(Task objective): Going line by line through the material below, tally those that contain the word "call" and give the count by itself.

(Data excerpt):
════════
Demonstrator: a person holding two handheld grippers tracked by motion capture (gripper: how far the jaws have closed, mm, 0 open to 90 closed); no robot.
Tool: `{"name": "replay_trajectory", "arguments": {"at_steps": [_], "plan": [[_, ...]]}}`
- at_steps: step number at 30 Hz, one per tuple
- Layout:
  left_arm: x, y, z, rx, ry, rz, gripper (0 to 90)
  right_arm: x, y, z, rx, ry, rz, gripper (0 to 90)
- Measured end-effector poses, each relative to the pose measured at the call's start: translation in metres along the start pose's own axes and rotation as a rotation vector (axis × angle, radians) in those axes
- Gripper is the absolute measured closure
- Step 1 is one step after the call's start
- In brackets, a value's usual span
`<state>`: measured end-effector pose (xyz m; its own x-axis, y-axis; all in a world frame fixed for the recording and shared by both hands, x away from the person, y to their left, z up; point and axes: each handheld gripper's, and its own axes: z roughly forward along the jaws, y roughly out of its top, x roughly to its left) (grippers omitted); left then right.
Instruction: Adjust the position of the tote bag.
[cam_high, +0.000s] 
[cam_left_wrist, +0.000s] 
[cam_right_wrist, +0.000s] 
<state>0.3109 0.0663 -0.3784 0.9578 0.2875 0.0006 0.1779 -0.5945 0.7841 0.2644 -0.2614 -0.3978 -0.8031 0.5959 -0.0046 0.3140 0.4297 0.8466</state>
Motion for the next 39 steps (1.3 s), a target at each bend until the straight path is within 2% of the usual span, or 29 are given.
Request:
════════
(Response to this exercise): 2